I like to run a campaign for around 100 visitors to get a good sample size of people visiting a website. Even 50 visitors give some insight. If 50 or 100 people have ended up on your landing page, but none have converted by taking up your offer – there is a problem. It will either be with the story or with your offer.

It’s not a problem with the hook in this scenario because people came to your site, but they didn’t convert. If no one’s coming to your site after you send Google Ads live, and your click-through rate (the percentage of people that see your ad vs. how many people click on your ad) is super low, like less than 1%, well, you know, there’s probably an issue with the hook. 

“You should aim for somewhere between 3% and 10% click-through rate. This will vary depending on your industry and other variables. 10% is a fantastic outcome, though.” 

Remember that only 10% of people will click on a Google ad, and the other 90% will click an organic search result from the search results page. People will click an ad because they know it’s an ad and want to buy something, or they will avoid it in favour of organic results – often because they aren’t actively seeking a solution yet.

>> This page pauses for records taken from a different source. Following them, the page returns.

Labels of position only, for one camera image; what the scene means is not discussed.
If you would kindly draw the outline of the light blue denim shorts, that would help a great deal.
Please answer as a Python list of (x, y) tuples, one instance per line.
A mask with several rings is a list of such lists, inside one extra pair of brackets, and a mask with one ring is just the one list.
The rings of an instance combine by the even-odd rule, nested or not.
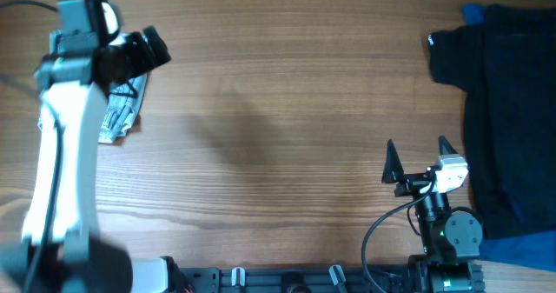
[[(123, 45), (126, 37), (130, 37), (130, 33), (120, 32), (109, 45)], [(60, 51), (61, 38), (60, 30), (50, 32), (50, 54)], [(113, 143), (118, 137), (127, 135), (139, 115), (148, 78), (149, 75), (143, 73), (131, 78), (125, 84), (110, 85), (108, 106), (101, 125), (99, 143)]]

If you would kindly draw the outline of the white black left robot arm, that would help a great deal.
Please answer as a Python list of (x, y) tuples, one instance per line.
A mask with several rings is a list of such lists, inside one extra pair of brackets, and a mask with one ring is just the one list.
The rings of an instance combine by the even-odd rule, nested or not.
[(109, 93), (170, 59), (153, 27), (116, 38), (109, 0), (59, 0), (57, 49), (36, 69), (42, 136), (36, 186), (22, 241), (1, 255), (24, 292), (170, 292), (164, 258), (134, 261), (104, 241), (96, 210), (96, 159)]

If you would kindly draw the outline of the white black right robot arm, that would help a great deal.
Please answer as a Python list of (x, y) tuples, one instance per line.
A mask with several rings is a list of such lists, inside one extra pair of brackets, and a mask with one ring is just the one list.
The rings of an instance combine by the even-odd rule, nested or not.
[(440, 154), (422, 173), (406, 173), (393, 141), (387, 142), (383, 183), (394, 183), (394, 195), (410, 196), (419, 225), (422, 255), (408, 258), (402, 273), (402, 292), (469, 292), (486, 288), (482, 268), (473, 263), (480, 255), (483, 224), (469, 208), (453, 208), (447, 194), (462, 187), (466, 159), (444, 136)]

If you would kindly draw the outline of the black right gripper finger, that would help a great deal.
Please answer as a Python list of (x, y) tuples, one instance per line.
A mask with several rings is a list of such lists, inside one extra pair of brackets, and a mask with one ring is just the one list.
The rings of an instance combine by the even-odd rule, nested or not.
[(389, 139), (387, 141), (386, 161), (381, 181), (383, 183), (397, 183), (404, 175), (405, 171), (402, 167), (397, 149), (395, 148), (394, 141)]
[(438, 137), (439, 153), (441, 156), (456, 155), (457, 150), (449, 143), (445, 136)]

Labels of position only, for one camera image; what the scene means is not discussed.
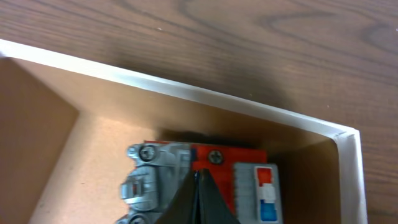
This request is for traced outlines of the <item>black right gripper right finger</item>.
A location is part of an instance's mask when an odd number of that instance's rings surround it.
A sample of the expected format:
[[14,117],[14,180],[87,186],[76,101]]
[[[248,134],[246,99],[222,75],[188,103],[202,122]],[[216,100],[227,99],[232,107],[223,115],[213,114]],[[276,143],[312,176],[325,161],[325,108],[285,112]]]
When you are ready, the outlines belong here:
[[232,214],[208,169],[196,173],[197,205],[196,223],[240,224]]

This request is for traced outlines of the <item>red grey toy truck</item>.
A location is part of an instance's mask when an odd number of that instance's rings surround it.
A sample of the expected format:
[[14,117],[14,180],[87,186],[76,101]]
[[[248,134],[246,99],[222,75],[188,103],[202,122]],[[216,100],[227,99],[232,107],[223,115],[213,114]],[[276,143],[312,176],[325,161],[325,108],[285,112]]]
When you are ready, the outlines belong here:
[[145,141],[127,149],[134,170],[121,184],[122,224],[152,224],[190,171],[208,169],[240,223],[283,223],[279,171],[264,151],[190,142]]

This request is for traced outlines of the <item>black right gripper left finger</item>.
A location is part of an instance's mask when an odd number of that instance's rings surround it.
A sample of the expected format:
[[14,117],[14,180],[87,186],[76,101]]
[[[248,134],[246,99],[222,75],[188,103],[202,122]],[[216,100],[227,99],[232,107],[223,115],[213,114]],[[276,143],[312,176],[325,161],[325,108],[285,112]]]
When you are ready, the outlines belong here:
[[177,190],[169,207],[155,224],[192,224],[197,214],[197,178],[190,171]]

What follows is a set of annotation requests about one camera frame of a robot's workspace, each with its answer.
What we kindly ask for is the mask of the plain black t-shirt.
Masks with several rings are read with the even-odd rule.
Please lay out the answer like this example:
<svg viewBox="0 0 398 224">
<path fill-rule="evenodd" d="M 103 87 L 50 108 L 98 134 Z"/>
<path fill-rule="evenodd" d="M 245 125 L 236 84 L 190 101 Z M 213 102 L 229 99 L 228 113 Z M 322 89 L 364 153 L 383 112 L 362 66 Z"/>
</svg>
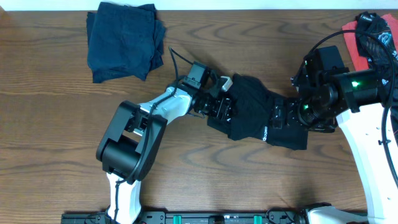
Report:
<svg viewBox="0 0 398 224">
<path fill-rule="evenodd" d="M 287 98 L 268 90 L 256 77 L 233 75 L 233 84 L 228 90 L 233 101 L 233 115 L 228 121 L 208 118 L 207 125 L 238 141 L 256 138 L 272 146 L 291 150 L 306 150 L 308 131 L 299 124 L 292 103 L 295 98 Z M 273 127 L 272 117 L 276 103 L 282 103 L 282 114 L 286 117 L 281 129 Z"/>
</svg>

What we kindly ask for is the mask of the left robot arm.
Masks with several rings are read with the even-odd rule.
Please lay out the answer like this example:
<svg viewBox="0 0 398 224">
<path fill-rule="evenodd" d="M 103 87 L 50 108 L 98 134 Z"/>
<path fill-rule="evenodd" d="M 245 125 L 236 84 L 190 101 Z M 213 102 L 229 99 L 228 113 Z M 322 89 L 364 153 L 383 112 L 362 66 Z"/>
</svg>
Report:
<svg viewBox="0 0 398 224">
<path fill-rule="evenodd" d="M 167 125 L 191 110 L 227 119 L 229 88 L 229 84 L 208 90 L 171 85 L 146 103 L 123 101 L 118 106 L 96 152 L 111 187 L 107 223 L 134 223 L 138 219 L 141 182 L 155 161 Z"/>
</svg>

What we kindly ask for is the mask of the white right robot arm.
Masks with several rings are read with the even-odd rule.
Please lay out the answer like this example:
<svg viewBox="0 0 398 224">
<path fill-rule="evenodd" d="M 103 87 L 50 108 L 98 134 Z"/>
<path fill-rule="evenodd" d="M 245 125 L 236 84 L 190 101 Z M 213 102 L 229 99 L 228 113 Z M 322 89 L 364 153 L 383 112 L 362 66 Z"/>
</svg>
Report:
<svg viewBox="0 0 398 224">
<path fill-rule="evenodd" d="M 291 82 L 299 99 L 290 106 L 290 117 L 308 131 L 342 130 L 367 204 L 367 214 L 359 215 L 317 203 L 298 212 L 294 222 L 397 223 L 397 144 L 381 77 L 374 70 L 301 68 Z"/>
</svg>

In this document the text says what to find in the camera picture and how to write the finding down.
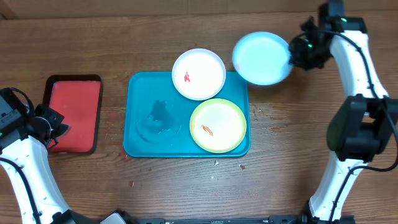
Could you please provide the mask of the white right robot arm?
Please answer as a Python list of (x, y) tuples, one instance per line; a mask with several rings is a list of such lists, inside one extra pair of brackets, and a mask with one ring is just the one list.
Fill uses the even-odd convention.
[(310, 197), (298, 223), (354, 223), (341, 215), (344, 202), (363, 170), (389, 172), (397, 167), (371, 167), (390, 137), (397, 137), (397, 100), (378, 79), (369, 52), (362, 18), (327, 16), (300, 26), (290, 44), (290, 62), (309, 70), (323, 68), (329, 58), (338, 66), (345, 101), (331, 120), (326, 142), (330, 156), (320, 185)]

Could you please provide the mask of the light blue round plate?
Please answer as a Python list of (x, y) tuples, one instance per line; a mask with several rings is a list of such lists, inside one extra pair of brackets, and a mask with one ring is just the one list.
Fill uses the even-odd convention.
[(252, 32), (238, 40), (232, 53), (234, 69), (249, 83), (270, 86), (293, 69), (288, 43), (271, 32)]

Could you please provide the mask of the green and pink sponge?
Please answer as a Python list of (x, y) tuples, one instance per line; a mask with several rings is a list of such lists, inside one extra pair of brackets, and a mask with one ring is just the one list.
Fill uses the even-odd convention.
[(68, 134), (70, 131), (71, 127), (67, 124), (61, 124), (57, 130), (56, 138), (61, 138)]

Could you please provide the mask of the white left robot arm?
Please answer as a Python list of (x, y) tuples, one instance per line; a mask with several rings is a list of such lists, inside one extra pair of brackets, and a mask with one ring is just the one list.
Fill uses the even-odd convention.
[(63, 116), (39, 105), (1, 131), (1, 165), (16, 195), (23, 223), (96, 223), (70, 209), (49, 166), (47, 146), (68, 126)]

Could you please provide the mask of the white round plate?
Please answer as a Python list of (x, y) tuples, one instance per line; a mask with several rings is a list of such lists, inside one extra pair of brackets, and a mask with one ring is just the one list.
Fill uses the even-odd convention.
[(226, 81), (226, 67), (214, 52), (191, 49), (176, 59), (172, 81), (182, 96), (190, 100), (207, 100), (221, 91)]

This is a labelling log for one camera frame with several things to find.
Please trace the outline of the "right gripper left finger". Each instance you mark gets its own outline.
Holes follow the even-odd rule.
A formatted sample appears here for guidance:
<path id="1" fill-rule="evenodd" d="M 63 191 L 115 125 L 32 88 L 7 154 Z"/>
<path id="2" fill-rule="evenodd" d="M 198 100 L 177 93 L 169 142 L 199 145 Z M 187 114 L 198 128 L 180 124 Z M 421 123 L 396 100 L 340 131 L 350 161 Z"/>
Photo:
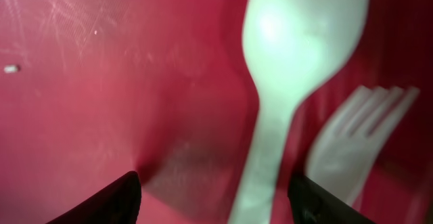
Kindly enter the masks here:
<path id="1" fill-rule="evenodd" d="M 136 224 L 140 205 L 139 175 L 129 171 L 47 224 Z"/>

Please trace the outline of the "white plastic spoon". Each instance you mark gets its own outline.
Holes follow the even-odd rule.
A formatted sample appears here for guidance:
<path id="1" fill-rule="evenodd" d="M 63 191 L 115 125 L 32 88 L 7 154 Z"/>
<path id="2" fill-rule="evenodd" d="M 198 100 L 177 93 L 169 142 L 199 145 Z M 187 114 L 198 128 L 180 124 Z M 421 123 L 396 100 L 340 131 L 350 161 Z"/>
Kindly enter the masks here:
<path id="1" fill-rule="evenodd" d="M 259 97 L 258 116 L 229 215 L 268 223 L 297 107 L 347 63 L 369 0 L 248 0 L 242 48 Z"/>

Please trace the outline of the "red plastic tray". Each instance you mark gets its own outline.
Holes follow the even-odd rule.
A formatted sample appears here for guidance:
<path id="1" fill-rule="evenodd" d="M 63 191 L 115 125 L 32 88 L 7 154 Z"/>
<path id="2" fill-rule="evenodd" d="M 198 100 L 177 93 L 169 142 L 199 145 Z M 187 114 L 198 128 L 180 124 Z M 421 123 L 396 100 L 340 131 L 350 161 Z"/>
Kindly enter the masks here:
<path id="1" fill-rule="evenodd" d="M 1 222 L 46 223 L 128 171 L 139 223 L 226 223 L 258 96 L 242 53 L 247 0 L 1 0 Z M 289 176 L 359 86 L 420 92 L 357 209 L 424 223 L 432 205 L 432 0 L 370 0 L 345 67 L 298 109 L 271 220 L 291 223 Z"/>

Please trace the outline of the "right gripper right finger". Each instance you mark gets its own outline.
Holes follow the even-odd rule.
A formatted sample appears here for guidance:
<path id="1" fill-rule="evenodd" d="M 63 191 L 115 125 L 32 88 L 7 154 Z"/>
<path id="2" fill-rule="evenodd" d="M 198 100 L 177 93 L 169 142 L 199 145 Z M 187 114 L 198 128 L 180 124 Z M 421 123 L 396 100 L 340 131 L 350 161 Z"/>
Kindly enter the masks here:
<path id="1" fill-rule="evenodd" d="M 294 224 L 374 224 L 304 175 L 292 175 L 288 198 Z"/>

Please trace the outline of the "pink plastic fork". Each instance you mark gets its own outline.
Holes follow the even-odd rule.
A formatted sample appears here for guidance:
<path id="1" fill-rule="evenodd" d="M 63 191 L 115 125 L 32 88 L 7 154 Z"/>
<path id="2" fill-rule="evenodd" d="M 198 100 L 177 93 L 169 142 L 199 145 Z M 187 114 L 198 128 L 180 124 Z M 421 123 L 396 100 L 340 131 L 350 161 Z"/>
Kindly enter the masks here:
<path id="1" fill-rule="evenodd" d="M 306 176 L 353 205 L 376 158 L 418 95 L 416 87 L 358 87 L 318 134 L 307 157 Z"/>

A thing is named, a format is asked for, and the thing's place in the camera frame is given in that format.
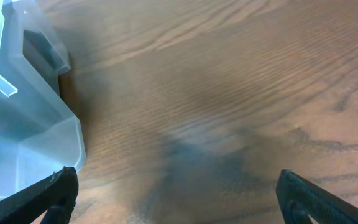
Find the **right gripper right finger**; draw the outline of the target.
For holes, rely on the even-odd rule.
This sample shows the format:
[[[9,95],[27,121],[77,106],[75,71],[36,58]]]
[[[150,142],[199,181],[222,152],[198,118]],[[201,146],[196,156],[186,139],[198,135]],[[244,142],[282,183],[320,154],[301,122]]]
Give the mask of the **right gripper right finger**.
[[[302,178],[291,170],[282,170],[276,196],[286,224],[318,223],[358,224],[358,208]]]

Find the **clear plastic storage bin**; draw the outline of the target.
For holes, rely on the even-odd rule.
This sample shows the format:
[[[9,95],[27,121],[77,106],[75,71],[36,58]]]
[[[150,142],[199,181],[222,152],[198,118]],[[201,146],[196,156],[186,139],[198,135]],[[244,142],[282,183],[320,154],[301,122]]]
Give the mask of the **clear plastic storage bin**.
[[[80,120],[60,97],[68,52],[35,1],[0,0],[0,201],[60,171],[80,170]]]

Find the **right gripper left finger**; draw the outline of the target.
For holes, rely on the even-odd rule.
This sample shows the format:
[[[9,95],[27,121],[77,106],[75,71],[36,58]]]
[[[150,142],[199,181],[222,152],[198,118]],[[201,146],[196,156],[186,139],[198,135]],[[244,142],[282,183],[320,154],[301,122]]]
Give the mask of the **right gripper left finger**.
[[[79,183],[74,167],[63,167],[51,176],[0,201],[0,223],[66,224],[76,205]]]

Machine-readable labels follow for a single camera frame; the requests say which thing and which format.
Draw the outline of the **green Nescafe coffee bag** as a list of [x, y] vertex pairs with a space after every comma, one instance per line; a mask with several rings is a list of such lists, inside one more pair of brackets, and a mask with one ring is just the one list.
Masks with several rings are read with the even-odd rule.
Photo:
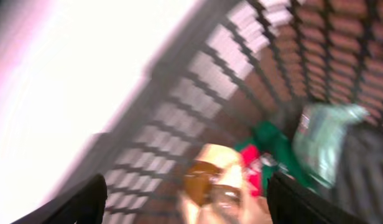
[[274, 124], [263, 121], [252, 130], [252, 137], [234, 148], [242, 156], [247, 186], [253, 197], [265, 197], [268, 181], [279, 171], [314, 191], [315, 185], [302, 169], [288, 138]]

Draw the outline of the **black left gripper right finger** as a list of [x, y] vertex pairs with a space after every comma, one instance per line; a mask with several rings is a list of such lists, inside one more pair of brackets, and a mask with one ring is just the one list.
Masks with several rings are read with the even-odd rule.
[[268, 181], [267, 204], [274, 224], [365, 224], [281, 172]]

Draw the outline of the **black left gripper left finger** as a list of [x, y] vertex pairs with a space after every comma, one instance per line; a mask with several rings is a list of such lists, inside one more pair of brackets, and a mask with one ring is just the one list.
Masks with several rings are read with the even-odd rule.
[[13, 224], [102, 224], [107, 198], [104, 176], [96, 174]]

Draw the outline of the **light teal small packet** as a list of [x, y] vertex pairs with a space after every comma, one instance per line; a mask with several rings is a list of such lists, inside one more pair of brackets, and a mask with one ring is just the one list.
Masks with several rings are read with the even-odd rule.
[[355, 104], [306, 105], [292, 141], [302, 169], [321, 185], [333, 187], [347, 128], [368, 115], [364, 107]]

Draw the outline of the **beige Pantree snack bag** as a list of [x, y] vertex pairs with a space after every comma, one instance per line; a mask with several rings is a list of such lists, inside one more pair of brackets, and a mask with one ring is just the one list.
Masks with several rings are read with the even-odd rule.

Either way, a lot of people will skip over your ad. But people who are ready to buy will generally click an ad. You need to look at how many people saw your ad compared to how many people clicked the ad. If it’s a good number, you will know that the hook is working to bring people to the site, but the site’s not converting.

Is it a story issue, or is it an offer issue? You only want to test one campaign element at a time; otherwise, you won’t be able to attribute changes in your campaign performance. I wouldn’t test or change both at the same time. I’d recommend starting with the offer because a fantastic offer can overcome a shitty story, but it’s challenging the other way around.

Review, Recalibrate And Get Your Campaign Dialled In 

Look at your story, look at your offer, start there and test stuff to get your campaign dialled in. Once it’s dialled in, ramp up your ad spend, because you know it’s working. Invest as much as you can into scaling that ad – because once you get it working, you might as well maximise it and spend as much money as possible.

Ideally, you want the average transaction value and the number of sales you make to be way more than the amount of money it costs you to get those sales. 

“Once your ad is working, you can generate more money than you’re investing into the marketing campaign – and it makes total sense to just scale it up.”

So you can ramp up your Google ad spend to as much money as possible while it’s profitable. Then, when you are throwing so much money at it, and Google won’t take any more money from you because you’ve maxed out that channel, you can start thinking about the next step. You’re getting all the traffic from that channel, so it’s time to explore your next marketing campaign. 

Now That You’ve Mastered One Channel, You Can Take The Next Step

Once you know you are getting everything you can from your Google Ads campaign, you can think about a new channel. I’d say that for most businesses, the next logical step is to begin an SEO campaign. You now have all of this data around which keywords are working and what people are searching for. You already know you have a  ‘Hook – Story – Offer’ that’s working and converts. 

You can start building new pages or optimise your landing pages to organically rank number one in Google. This will allow you to get a lot more customers coming to the site at almost no cost – because you don’t have to pay Google every time someone clicks on your website.

“Again, don’t divert from this strategy or add another channel until you get that second channel working, optimised, and delivering the result.”

When your second channel is working well, you can add social media, email marketing or whatever else is on your list. Get one marketing campaign dialled in before adding the complexity of multiple marketing campaigns. That’s my advice. So that’s the rule of three ones – one traffic source, one landing page with a good story and one irresistible offer.

Get that working before you do anything else.